Opposition vermutet Wahlbetrug Armenien: Premier sticht Putin-Freund bei Wahl klar aus
Der Krieg mit dem Nachbarn Aserbaidschan erschütterte Armenien im vergangenen Jahr. Protesten gegen Premier Paschinjan waren die Folge. Doch bei der Parlamentswahl konnte sich dieser nun behaupten.
Bei der vorgezogenen Parlamentswahl in Armenien hat der massiv unter Druck geratene Regierungschef Nikol Paschinjan seine Macht behauptet. Laut dem vorläufigen Ergebnis erreichte seine Partei Bürgervertrag 53,92 Prozent der Stimmen. Sie landete damit deutlich vor dem Block Armenien von Paschinjans schärfsten Herausforderer Robert Kotscharjan, der auf 21,04 Prozent kam. Paschinjan erklärte am Montag, seine Partei werde im Parlament über eine Mehrheit verfügen und erneut eine Regierung bilden – "angeführt von mir". Ex-Präsident Kotscharjan zweifelte dagegen den Ausgang der Wahl vom Sonntag an.

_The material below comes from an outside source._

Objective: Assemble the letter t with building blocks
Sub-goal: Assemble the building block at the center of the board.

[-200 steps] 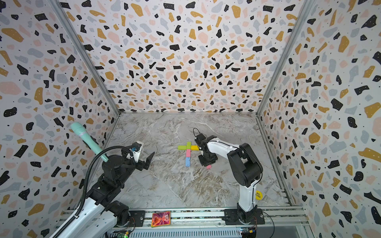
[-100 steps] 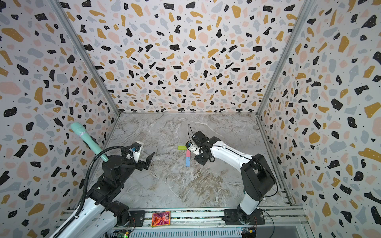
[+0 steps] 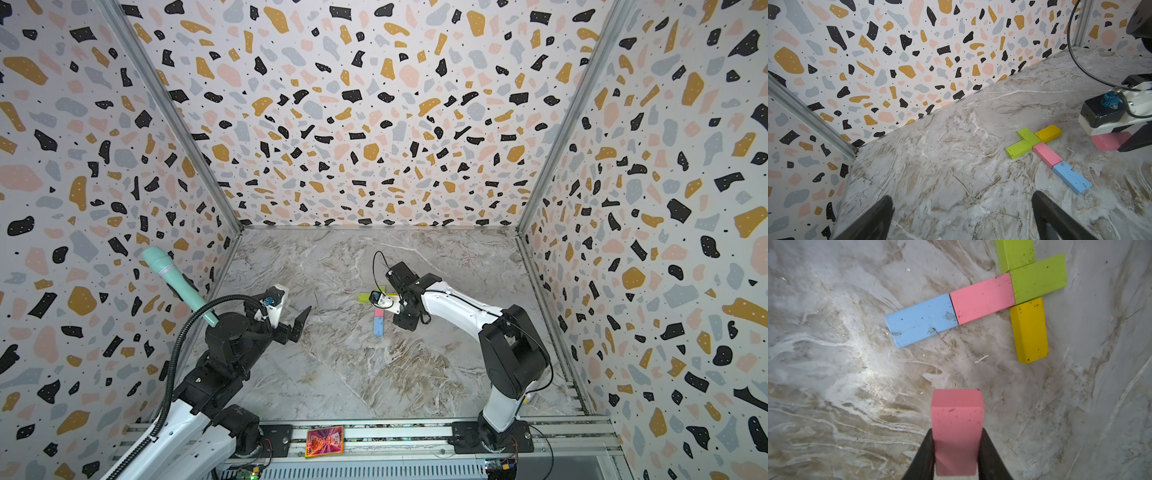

Paschinjan hatte die Wahl vorgezogen, nachdem er zunehmend in die Kritik geraten war. Gegner machten den seit 2018 amtierenden Ministerpräsidenten verantwortlich für den Ausgang des sechswöchigen Kriegs gegen Aserbaidschan um die Region Berg-Karabach im vergangenen Jahr. Die Kämpfe endeten mit einem von Russland vermittelten Waffenstillstand, der Aserbaidschan die Kontrolle über Gebiete zurückgab, die es in einem Krieg Anfang der 1990er-Jahre verloren hatte. Während Aserbaidschan sich als Sieger feierte, sah sich Paschinjan im eigenen Land zunehmend mit Rücktrittsforderungen und Straßenprotesten konfrontiert.
Kotscharjan zweifelt Wahlergebnis an
Mit der Neuwahl wollte der 46-Jährige die politische Krise beenden. Meinungsumfragen hatten jedoch auf ein Kopf-an-Kopf-Rennen zwischen seiner Partei und dem Block Armenien hingedeutet. Die nun präsentierten Ergebnisse wertet Kotscharjans Bündnis laut einem Bericht der Nachrichtenagentur Interfax als Widerspruch zu "den Prozessen des öffentlichen Lebens, die wir in den vergangenen acht Monaten beobachtet haben".
Es habe 319 Berichte über Unregelmäßigkeiten bei der Wahl gegeben, meldete die Agentur RIA. Die Zentrale Wahlkommission CEC erklärte nach Angaben von Interfax, die Abstimmung sei weitgehend im Einklang mit den rechtlichen Normen abgelaufen. CEC-Beobachter hätten die Wahl als offen und fair eingestuft.
Auch die OSZE sieht keine Anhaltspunkte für Manipulationen. Der Wahlkampf sei fair und frei gewesen. Es seien in einer polarisierten Umgebung die freiheitlichen Grundrechte der Wähler geachtet worden, sagte die norwegische Beobachterin Kari Henriksen von der Organisation für Sicherheit und Zusammenarbeit in Europa (OSZE) am Montag in der armenischen Hauptstadt Eriwan. Die OSZE-Beobachter betonten, die Behörden hätten die Abstimmung am Sonntag professionell im Einklang mit internationalen Recht gemanagt. Die OSZE-Beobachter meinten, es liege in der Hand der armenischen Behörden, gemeldete Verstöße zu untersuchen. Das amtliche Endergebnis soll in einer Woche vorliegen.